V - Suite des déboires du maître

Décidément, ce M. de Graverols de la Motte n’avait pas de chance lors de la visite de ses invités.

Cela se passait un dimanche vers la fin de l’après-midi.

Après avoir bien festoyé, une petite promenade dans le parc semblait tout indiquée. Ses amis et lui se dirigèrent même jusqu’à la route nationale qui longeait la propriété. Alors, le comte vit apparaître le vieux Rodier, qui revenait (comme tous les dimanches, d’ailleurs) de village de Sainte-Croix-Vallée-Française. Le bonhomme zigzaguait un peu sur la route, il avait certainement trop fait honneur à la divine bouteille. M. de Graverols, qui le connaissait de longue date, savait que lorsqu’il avait bu un petit coup, il racontait des histoires drôles. Alors, pour distraire ses invités, il accosta Rodier, en lui disant: «Ca va, mon brave? La journée s’est bien passée? Vous n’avez rien d’intéressant à nous raconter, aujourd’hui?»
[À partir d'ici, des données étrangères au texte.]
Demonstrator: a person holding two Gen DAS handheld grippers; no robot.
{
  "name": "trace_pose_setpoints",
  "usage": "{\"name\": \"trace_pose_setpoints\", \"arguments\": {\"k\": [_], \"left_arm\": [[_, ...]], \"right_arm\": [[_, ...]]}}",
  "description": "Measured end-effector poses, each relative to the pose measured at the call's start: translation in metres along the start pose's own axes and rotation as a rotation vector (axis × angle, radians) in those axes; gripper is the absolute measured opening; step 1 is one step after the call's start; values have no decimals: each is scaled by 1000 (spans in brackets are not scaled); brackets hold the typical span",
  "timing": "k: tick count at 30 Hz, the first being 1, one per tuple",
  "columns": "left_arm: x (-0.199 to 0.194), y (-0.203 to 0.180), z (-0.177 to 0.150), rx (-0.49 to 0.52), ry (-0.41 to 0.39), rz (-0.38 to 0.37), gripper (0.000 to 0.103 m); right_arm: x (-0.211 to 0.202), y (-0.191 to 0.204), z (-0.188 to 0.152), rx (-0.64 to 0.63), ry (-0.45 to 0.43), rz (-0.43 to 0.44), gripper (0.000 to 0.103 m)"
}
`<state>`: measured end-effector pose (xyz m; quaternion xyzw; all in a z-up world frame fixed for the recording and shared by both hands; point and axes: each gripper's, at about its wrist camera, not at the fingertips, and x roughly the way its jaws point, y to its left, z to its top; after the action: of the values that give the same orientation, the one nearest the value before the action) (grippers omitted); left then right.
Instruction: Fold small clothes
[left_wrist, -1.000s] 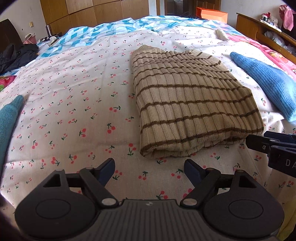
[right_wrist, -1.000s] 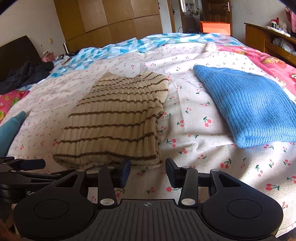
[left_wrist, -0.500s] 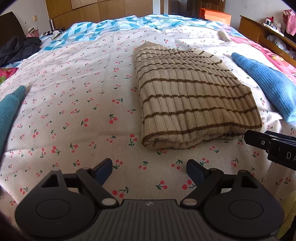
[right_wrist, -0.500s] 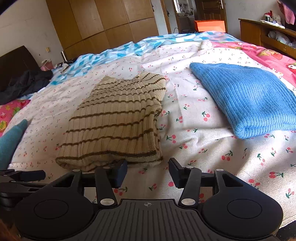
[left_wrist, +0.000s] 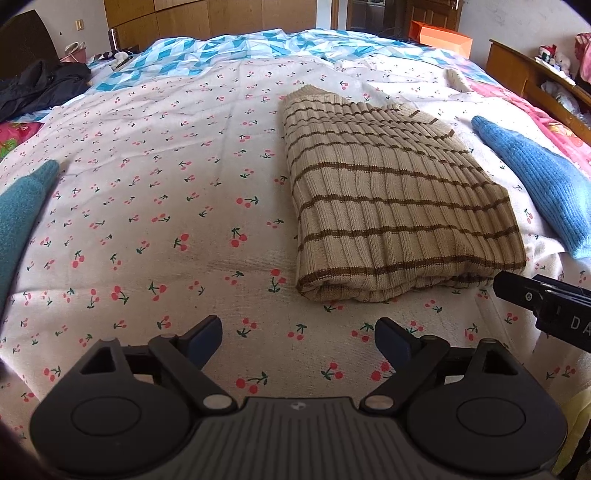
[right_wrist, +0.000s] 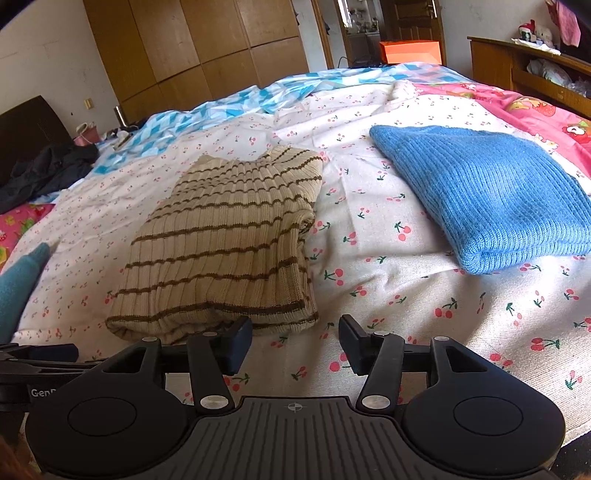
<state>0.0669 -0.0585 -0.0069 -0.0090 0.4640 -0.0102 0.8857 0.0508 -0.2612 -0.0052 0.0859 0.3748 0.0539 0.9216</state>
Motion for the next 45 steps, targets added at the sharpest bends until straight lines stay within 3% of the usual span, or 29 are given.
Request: {"name": "trace_pose_setpoints", "arguments": {"k": [15, 21, 27, 31, 45], "left_arm": [[-1, -5, 1, 13, 6, 1, 97], [8, -9, -2, 34, 59, -28, 97], [9, -15, -4, 48, 61, -16, 97], [15, -11, -3, 21, 89, -20, 103], [27, -5, -5, -38, 154, -59, 103]], "right_arm": [[0, 3, -1, -14, 0, 9, 56], [1, 1, -1, -7, 8, 18, 57], [2, -3, 0, 19, 11, 31, 57], [2, -5, 0, 39, 15, 40, 57], [3, -7, 0, 55, 22, 49, 57]]}}
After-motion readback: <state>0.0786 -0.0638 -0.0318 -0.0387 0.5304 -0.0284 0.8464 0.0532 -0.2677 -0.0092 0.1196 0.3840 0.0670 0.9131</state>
Rodier, c’est vrai, buvait volontiers un petit verre le dimanche, peut-être pour noyer la solitude qu’il éprouvait toute la semaine. Mais il avait oublié d’être bête. Au ton que le comte avait pris, il comprit que ce dernier voulait le faire parler, uniquement pour distraire son monde. Rodier ôta son chapeau, salua toute l’honorable société en faisant même des semblants de courbettes. Puis s’adressant aux gens qui l’entouraient, et qui étaient impatients de savoir ce que pourrait bien leur raconter ce pauvre diable: «Vous savez, moi aussi, je connais les bonnes manières. Du temps de mon grand-père, et de mon père par la suite, nous étions considérés comme des bourgeois. Bien sûr, pas des bourgeois de première classe, mais des gens comme M. de Graverols, par exemple.»

Le charme fut subitement rompu. Le comte entraîna le plus vite possible tout son monde en direction du château. Rodier reprit sa route avec un petit sourire au coin des lèvres. Il n’était pas mécontent d’avoir joué ce mauvais tour à ce pédant de bourgeois aux grands airs.